Task item
Please write out every line of the listing without alteration, but omit the images.

Given data
________________________________________
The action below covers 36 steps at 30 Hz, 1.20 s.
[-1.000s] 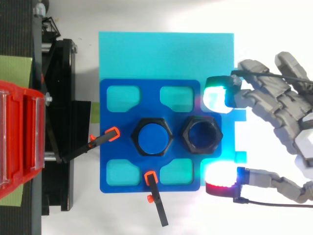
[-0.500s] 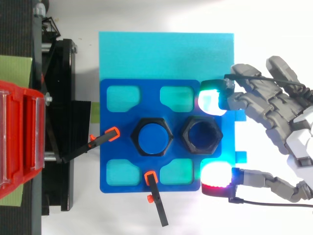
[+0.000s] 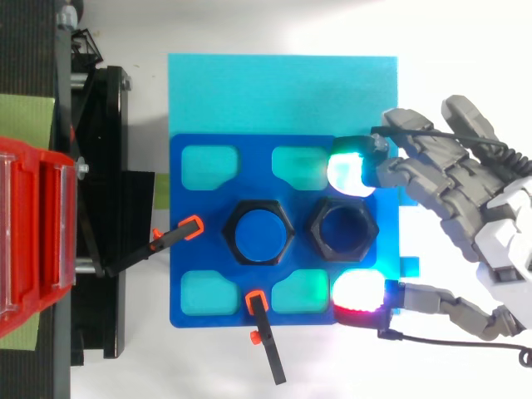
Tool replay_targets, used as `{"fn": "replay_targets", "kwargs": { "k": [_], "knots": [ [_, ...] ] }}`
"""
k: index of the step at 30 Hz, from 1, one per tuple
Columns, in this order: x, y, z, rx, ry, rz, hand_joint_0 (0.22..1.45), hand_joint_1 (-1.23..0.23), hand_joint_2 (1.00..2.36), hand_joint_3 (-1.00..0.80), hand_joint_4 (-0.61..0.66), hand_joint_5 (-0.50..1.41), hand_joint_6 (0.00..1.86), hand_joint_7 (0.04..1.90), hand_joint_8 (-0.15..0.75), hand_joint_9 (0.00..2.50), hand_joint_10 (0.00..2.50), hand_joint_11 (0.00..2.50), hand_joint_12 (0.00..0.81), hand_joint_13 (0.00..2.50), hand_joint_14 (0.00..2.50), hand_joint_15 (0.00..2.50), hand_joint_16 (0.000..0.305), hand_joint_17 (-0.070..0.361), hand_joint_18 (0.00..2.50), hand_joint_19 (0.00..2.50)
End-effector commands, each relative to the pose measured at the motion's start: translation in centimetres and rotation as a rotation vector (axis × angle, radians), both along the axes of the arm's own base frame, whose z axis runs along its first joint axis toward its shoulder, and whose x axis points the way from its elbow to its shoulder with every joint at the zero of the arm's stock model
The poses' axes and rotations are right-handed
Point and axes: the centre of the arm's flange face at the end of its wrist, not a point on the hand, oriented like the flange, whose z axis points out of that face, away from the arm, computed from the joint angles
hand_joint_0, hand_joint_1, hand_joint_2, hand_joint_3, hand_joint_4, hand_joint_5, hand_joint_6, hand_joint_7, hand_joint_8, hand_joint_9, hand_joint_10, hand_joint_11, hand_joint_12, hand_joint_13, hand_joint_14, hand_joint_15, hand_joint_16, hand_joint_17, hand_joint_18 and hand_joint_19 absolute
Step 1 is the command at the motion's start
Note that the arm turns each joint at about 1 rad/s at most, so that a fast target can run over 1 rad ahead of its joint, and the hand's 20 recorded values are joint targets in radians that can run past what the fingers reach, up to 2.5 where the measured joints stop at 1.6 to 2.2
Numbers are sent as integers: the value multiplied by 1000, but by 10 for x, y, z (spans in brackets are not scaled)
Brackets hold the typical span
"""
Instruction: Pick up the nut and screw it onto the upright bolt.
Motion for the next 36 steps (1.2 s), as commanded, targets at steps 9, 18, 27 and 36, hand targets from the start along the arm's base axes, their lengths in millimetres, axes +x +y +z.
{"fn": "replay_targets", "kwargs": {
  "k": [9, 18, 27, 36],
  "knots": [
    [5, -3, -3, -6, 6, 8, 492, -744, 1000, -500, 308, -229, 503, 859, 331, 349, 0, 0, 417, 374, 0, 0, 56, 126, 355, 0],
    [6, -4, -3, 3, -3, 14, 512, -721, 1000, -500, 342, -210, 504, 1000, 342, 422, 0, 0, 414, 425, 0, 0, 54, 121, 402, 0],
    [6, -7, -3, 0, 2, 16, 526, -713, 1000, -500, 347, -194, 504, 1081, 345, 456, 0, 0, 408, 456, 0, 0, 52, 117, 434, 0],
    [7, -9, -4, -7, 4, 28, 558, -692, 1000, -500, 327, -182, 503, 1190, 343, 493, 0, 0, 392, 478, 0, 0, 49, 111, 454, 0]
  ]
}}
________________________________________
Response below
The action below covers 36 steps at 30 Hz, 1.20 s.
[-1.000s] 
[-0.500s] 
[+0.000s] 
Tool replay_targets, used as `{"fn": "replay_targets", "kwargs": { "k": [_], "knots": [ [_, ...] ] }}`
"""
k: index of the step at 30 Hz, from 1, one per tuple
Columns, in this order: x, y, z, rx, ry, rz, hand_joint_0 (0.22..1.45), hand_joint_1 (-1.23..0.23), hand_joint_2 (1.00..2.36), hand_joint_3 (-1.00..0.80), hand_joint_4 (-0.61..0.66), hand_joint_5 (-0.50..1.41), hand_joint_6 (0.00..1.86), hand_joint_7 (0.04..1.90), hand_joint_8 (-0.15..0.75), hand_joint_9 (0.00..2.50), hand_joint_10 (0.00..2.50), hand_joint_11 (0.00..2.50), hand_joint_12 (0.00..0.81), hand_joint_13 (0.00..2.50), hand_joint_14 (0.00..2.50), hand_joint_15 (0.00..2.50), hand_joint_16 (0.000..0.305), hand_joint_17 (-0.070..0.361), hand_joint_18 (0.00..2.50), hand_joint_19 (0.00..2.50)
End-effector commands, each relative to the pose measured at the motion's start: translation in centimetres and rotation as a rotation vector (axis × angle, radians), both along the axes of the arm's own base frame, whose z axis runs along its first joint axis toward its shoulder, and whose x axis points the way from its elbow to its shoulder with every joint at the zero of the arm's stock model
The poses' axes and rotations are right-handed
Point and axes: the centre of the arm's flange face at the end of its wrist, not a point on the hand, oriented like the flange, whose z axis points out of that face, away from the arm, computed from the joint angles
hand_joint_0, hand_joint_1, hand_joint_2, hand_joint_3, hand_joint_4, hand_joint_5, hand_joint_6, hand_joint_7, hand_joint_8, hand_joint_9, hand_joint_10, hand_joint_11, hand_joint_12, hand_joint_13, hand_joint_14, hand_joint_15, hand_joint_16, hand_joint_17, hand_joint_18 and hand_joint_19 absolute
Step 1 is the command at the motion's start
Note that the arm turns each joint at about 1 rad/s at most, so that a fast target can run over 1 rad ahead of its joint, and the hand's 20 recorded values are joint targets in radians that can run past what the fingers reach, up to 2.5 where the measured joints stop at 1.6 to 2.2
Numbers are sent as integers: the value multiplied by 1000, but by 10 for x, y, z (spans in brackets are not scaled)
Brackets hold the typical span
"""
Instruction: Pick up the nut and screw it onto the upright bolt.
Motion for the next 36 steps (1.2 s), as commanded, targets at steps 9, 18, 27 and 36, hand targets from the start along the arm's base axes, their lengths in millimetres, axes +x +y +z.
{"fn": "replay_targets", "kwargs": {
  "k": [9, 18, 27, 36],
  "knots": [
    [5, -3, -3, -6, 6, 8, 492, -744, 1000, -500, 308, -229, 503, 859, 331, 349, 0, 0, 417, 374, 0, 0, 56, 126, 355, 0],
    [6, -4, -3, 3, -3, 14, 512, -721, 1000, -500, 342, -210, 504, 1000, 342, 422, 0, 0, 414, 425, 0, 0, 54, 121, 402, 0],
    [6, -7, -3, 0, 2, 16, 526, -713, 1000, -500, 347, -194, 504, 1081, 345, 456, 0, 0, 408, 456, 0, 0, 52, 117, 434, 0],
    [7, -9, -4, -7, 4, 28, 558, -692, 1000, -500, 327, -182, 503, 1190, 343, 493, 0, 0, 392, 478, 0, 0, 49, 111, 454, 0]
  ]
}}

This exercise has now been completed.